--- START ---
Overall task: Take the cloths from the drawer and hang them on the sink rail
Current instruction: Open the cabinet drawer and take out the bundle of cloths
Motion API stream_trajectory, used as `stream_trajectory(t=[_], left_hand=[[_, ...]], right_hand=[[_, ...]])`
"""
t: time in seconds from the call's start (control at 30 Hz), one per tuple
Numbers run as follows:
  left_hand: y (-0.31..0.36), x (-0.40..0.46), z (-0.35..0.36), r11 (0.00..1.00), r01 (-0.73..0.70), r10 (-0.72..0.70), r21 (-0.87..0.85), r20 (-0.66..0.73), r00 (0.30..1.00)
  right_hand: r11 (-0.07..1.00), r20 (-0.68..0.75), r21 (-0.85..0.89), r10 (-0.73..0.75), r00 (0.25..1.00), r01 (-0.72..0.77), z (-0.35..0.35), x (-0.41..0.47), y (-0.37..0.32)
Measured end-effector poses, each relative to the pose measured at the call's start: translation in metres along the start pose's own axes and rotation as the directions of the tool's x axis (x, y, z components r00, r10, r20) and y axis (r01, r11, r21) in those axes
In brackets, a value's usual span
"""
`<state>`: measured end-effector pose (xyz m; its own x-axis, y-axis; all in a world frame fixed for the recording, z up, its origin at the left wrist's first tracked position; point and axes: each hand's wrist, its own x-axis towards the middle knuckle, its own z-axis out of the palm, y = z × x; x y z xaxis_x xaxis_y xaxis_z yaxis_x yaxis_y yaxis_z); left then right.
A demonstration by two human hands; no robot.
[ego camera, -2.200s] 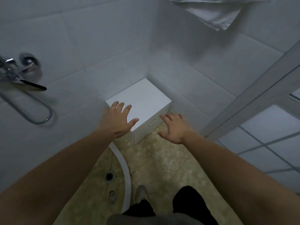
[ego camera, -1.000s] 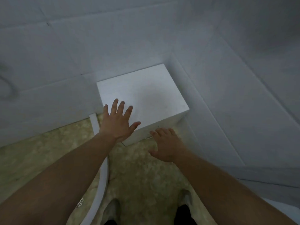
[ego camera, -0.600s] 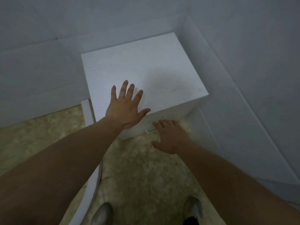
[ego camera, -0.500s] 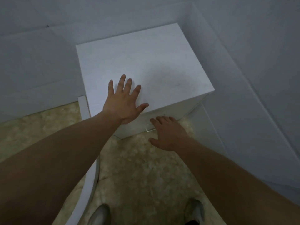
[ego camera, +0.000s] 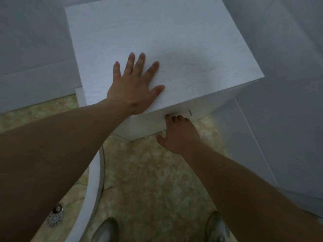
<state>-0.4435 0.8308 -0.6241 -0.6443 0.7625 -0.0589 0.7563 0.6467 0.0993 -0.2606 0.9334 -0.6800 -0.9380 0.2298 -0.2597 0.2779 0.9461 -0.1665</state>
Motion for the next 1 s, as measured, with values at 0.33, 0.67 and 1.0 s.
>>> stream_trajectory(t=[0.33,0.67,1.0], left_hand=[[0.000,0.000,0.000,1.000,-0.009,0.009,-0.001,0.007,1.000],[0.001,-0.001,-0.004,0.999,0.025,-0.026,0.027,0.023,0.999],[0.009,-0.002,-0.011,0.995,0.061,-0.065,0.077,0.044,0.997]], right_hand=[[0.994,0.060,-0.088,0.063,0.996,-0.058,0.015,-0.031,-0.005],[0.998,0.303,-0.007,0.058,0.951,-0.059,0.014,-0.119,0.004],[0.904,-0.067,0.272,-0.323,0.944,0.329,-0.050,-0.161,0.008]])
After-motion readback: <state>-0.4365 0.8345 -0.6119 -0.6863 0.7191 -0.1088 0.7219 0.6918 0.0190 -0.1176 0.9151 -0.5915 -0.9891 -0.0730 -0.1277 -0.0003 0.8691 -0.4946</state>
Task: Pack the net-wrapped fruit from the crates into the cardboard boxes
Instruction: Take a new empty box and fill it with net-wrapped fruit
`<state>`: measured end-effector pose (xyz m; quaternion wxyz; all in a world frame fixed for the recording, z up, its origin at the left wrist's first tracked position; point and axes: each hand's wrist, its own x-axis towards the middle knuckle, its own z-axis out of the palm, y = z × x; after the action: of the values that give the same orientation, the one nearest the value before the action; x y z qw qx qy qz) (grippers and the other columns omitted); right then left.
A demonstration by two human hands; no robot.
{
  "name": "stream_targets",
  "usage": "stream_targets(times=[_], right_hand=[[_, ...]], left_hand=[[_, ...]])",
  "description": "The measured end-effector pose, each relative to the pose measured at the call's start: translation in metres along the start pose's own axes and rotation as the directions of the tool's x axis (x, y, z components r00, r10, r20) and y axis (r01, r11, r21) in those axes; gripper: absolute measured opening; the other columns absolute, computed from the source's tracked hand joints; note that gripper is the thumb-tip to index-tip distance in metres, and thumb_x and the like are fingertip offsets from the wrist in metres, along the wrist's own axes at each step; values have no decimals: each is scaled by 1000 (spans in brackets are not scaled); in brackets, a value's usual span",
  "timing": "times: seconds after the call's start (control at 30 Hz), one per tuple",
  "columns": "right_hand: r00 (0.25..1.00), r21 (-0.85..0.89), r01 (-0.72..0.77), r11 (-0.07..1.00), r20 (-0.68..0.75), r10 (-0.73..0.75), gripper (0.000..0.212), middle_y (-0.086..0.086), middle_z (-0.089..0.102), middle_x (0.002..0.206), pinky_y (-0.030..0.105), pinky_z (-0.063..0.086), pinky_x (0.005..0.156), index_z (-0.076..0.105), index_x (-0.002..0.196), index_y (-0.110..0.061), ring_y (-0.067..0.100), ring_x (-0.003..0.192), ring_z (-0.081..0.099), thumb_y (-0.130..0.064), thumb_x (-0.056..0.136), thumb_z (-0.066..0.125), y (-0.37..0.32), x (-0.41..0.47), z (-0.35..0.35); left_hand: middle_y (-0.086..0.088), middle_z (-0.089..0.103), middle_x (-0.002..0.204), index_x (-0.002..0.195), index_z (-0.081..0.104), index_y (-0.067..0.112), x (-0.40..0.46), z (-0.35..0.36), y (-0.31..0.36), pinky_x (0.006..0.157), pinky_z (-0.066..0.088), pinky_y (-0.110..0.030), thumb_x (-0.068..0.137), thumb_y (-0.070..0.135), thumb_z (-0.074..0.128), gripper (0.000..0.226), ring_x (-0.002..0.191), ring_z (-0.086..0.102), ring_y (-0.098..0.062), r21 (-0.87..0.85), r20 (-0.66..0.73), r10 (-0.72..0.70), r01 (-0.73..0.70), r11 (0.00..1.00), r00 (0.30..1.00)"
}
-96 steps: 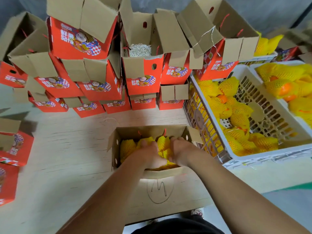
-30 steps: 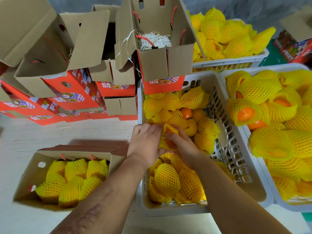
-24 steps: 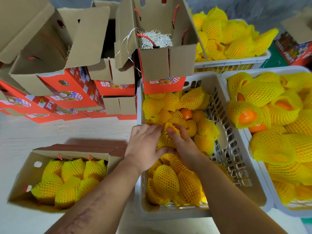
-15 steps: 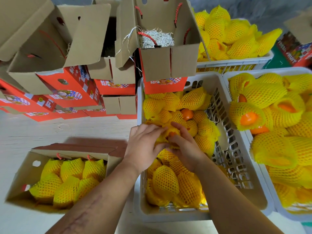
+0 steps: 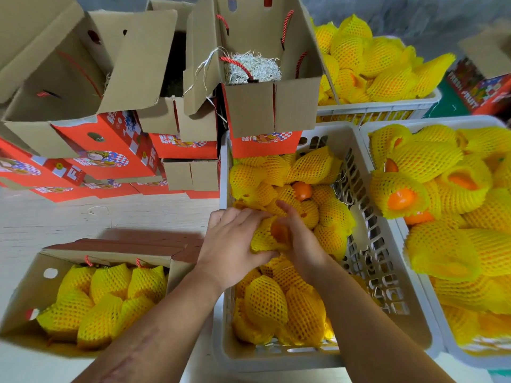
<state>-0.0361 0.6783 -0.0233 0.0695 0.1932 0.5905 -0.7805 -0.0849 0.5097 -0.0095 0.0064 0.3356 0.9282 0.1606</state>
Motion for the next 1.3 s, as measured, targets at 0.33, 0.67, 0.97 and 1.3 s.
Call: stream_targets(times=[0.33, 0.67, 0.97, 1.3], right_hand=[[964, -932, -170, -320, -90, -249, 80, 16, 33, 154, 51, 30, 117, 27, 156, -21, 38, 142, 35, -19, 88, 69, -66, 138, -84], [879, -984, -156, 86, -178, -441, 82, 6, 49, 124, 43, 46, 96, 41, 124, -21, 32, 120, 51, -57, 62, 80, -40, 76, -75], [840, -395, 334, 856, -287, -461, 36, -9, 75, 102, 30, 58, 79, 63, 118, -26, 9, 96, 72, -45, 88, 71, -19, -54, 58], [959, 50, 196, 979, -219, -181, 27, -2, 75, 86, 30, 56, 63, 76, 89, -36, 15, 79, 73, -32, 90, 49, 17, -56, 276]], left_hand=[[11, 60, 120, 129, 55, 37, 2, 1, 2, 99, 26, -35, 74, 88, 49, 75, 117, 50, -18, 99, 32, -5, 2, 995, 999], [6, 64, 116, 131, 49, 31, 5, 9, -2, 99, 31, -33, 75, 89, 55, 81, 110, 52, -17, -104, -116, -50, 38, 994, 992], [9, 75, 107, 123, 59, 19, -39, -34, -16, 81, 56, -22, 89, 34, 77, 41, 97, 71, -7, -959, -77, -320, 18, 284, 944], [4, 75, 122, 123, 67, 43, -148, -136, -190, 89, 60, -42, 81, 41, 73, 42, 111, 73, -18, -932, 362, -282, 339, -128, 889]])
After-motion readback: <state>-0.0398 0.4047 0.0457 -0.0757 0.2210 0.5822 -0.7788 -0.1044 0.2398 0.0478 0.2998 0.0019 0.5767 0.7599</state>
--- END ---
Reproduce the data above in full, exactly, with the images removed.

▶ [Your solution]:
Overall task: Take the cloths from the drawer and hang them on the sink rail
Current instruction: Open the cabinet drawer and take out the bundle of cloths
Motion API stream_trajectory, used as `stream_trajectory(t=[_], left_hand=[[_, ...]], right_hand=[[_, ...]])`
"""
t: time in seconds from the call's start (control at 30 Hz), one per tuple
Numbers run as follows:
  left_hand: y (-0.31..0.36), x (-0.40..0.46), z (-0.35..0.36), r11 (0.00..1.00), r01 (-0.73..0.70), r10 (-0.72..0.70), r21 (-0.87..0.85), r20 (-0.66..0.73), r00 (0.30..1.00)
  right_hand: r11 (-0.07..1.00), r20 (-0.68..0.75), r21 (-0.85..0.89), r10 (-0.73..0.75), r00 (0.25..1.00), r01 (-0.72..0.77), z (-0.35..0.35), x (-0.41..0.47), y (-0.37..0.32)
Measured end-effector poses, each relative to the pose measured at the call's start: translation in metres along the start pose's own axes and rotation as the directions of the tool's x axis (x, y, z components r00, r10, r20) and y axis (r01, r11, r21) in those axes
In brackets, a value's usual span
"""
`<state>`: measured end-effector pose (xyz m; its own x-axis, y-axis; all in a world frame fixed for the recording, z up, its origin at the left wrist's first tracked position; point and axes: each hand's wrist, its own x-axis towards the middle knuckle, its own z-axis out of the palm, y = z × x; x y z xaxis_x xaxis_y xaxis_z yaxis_x yaxis_y yaxis_z); left then right.
A demonstration by two human hands; no robot.
[ego camera, -2.200s] 
[ego camera, -1.000s] 
[ego camera, -0.600s] 
[ego camera, -0.500s] 
[ego camera, +0.000s] 
<state>-0.4435 0.8308 -0.6241 -0.6443 0.7625 -0.0589 0.7563 0.6467 0.0993 -0.2606 0.9334 -0.6800 -0.9380 0.2298 -0.2597 0.2779 0.9461 -0.1665</state>
Motion for the next 1 s, as measured, with values at 0.33, 0.67 and 1.0 s.
>>> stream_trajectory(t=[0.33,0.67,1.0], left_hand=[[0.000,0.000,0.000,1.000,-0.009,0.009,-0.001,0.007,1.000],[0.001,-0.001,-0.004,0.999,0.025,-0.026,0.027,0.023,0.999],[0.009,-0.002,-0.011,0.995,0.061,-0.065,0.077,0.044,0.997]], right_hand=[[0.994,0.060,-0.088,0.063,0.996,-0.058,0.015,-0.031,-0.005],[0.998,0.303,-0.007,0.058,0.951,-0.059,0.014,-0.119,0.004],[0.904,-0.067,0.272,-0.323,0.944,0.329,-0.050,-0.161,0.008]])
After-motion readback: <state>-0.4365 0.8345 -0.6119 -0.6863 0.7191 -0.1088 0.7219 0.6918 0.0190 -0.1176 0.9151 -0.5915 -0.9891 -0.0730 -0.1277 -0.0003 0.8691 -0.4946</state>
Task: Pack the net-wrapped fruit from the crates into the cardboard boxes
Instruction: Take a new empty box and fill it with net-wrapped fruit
`<state>`: measured end-effector pose (xyz m; quaternion wxyz; all in a world frame fixed for the recording, z up, its origin at the left wrist's first tracked position; point and axes: each hand's wrist, its own x-axis towards the middle knuckle, its own z-axis out of the palm, y = z × x; after the action: of the values that give the same orientation, the one nearest the value before the action; x y z qw qx qy qz) (grippers and the other columns omitted); right then left.
A demonstration by two human hands; no robot.
{
  "name": "stream_targets",
  "usage": "stream_targets(times=[_], right_hand=[[_, ...]], left_hand=[[_, ...]])",
  "description": "The measured end-effector pose, each relative to the pose measured at the call's start: translation in metres along the start pose's own axes and rotation as the directions of the tool's x axis (x, y, z components r00, r10, r20) and y axis (r01, r11, r21) in those axes; gripper: absolute measured opening; the other columns absolute, computed from the source's tracked hand joints; note that gripper is the thumb-tip to index-tip distance in metres, and thumb_x and the like are fingertip offsets from the wrist in metres, along the wrist's own axes at each step; values have no decimals: each is scaled by 1000 (spans in brackets are not scaled); in brackets, a value's usual span",
  "timing": "times: seconds after the call's start (control at 30 Hz), one per tuple",
  "columns": "right_hand: r00 (0.25..1.00), r21 (-0.85..0.89), r01 (-0.72..0.77), r11 (-0.07..1.00), r20 (-0.68..0.75), r10 (-0.73..0.75), gripper (0.000..0.212), middle_y (-0.086..0.086), middle_z (-0.089..0.102), middle_x (0.002..0.206), pinky_y (-0.030..0.105), pinky_z (-0.063..0.086), pinky_x (0.005..0.156), index_z (-0.076..0.105), index_x (-0.002..0.196), index_y (-0.110..0.061), ring_y (-0.067..0.100), ring_x (-0.003..0.192), ring_z (-0.081..0.099), thumb_y (-0.130..0.064), thumb_x (-0.056..0.136), thumb_z (-0.066..0.125), y (-0.37..0.32), x (-0.41..0.47), z (-0.35..0.35); left_hand: middle_y (-0.086..0.088), middle_z (-0.089..0.103), middle_x (-0.002..0.204), index_x (-0.002..0.195), index_z (-0.081..0.104), index_y (-0.067..0.112), x (-0.40..0.46), z (-0.35..0.36), y (-0.31..0.36), pinky_x (0.006..0.157), pinky_z (-0.066..0.088), pinky_y (-0.110..0.030), thumb_x (-0.068..0.137), thumb_y (-0.070..0.135), thumb_z (-0.074..0.128), gripper (0.000..0.226), ring_x (-0.002..0.191), ring_z (-0.086..0.102), ring_y (-0.098..0.062), r21 (-0.87..0.85), r20 (-0.66..0.73), r10 (-0.72..0.70), r01 (-0.73..0.70), r11 (0.00..1.00), r00 (0.30..1.00)"
}
-96 steps: 
-30 steps: 
-24 steps: 
-15 steps: 
+0 steps: 
<state>-0.0361 0.6783 -0.0233 0.0695 0.1932 0.5905 -0.7805 -0.0849 0.5097 -0.0095 0.0064 0.3356 0.9282 0.1606</state>
Motion for the next 1.3 s, as measured, targets at 0.33, 0.67, 0.97 and 1.3 s.
Call: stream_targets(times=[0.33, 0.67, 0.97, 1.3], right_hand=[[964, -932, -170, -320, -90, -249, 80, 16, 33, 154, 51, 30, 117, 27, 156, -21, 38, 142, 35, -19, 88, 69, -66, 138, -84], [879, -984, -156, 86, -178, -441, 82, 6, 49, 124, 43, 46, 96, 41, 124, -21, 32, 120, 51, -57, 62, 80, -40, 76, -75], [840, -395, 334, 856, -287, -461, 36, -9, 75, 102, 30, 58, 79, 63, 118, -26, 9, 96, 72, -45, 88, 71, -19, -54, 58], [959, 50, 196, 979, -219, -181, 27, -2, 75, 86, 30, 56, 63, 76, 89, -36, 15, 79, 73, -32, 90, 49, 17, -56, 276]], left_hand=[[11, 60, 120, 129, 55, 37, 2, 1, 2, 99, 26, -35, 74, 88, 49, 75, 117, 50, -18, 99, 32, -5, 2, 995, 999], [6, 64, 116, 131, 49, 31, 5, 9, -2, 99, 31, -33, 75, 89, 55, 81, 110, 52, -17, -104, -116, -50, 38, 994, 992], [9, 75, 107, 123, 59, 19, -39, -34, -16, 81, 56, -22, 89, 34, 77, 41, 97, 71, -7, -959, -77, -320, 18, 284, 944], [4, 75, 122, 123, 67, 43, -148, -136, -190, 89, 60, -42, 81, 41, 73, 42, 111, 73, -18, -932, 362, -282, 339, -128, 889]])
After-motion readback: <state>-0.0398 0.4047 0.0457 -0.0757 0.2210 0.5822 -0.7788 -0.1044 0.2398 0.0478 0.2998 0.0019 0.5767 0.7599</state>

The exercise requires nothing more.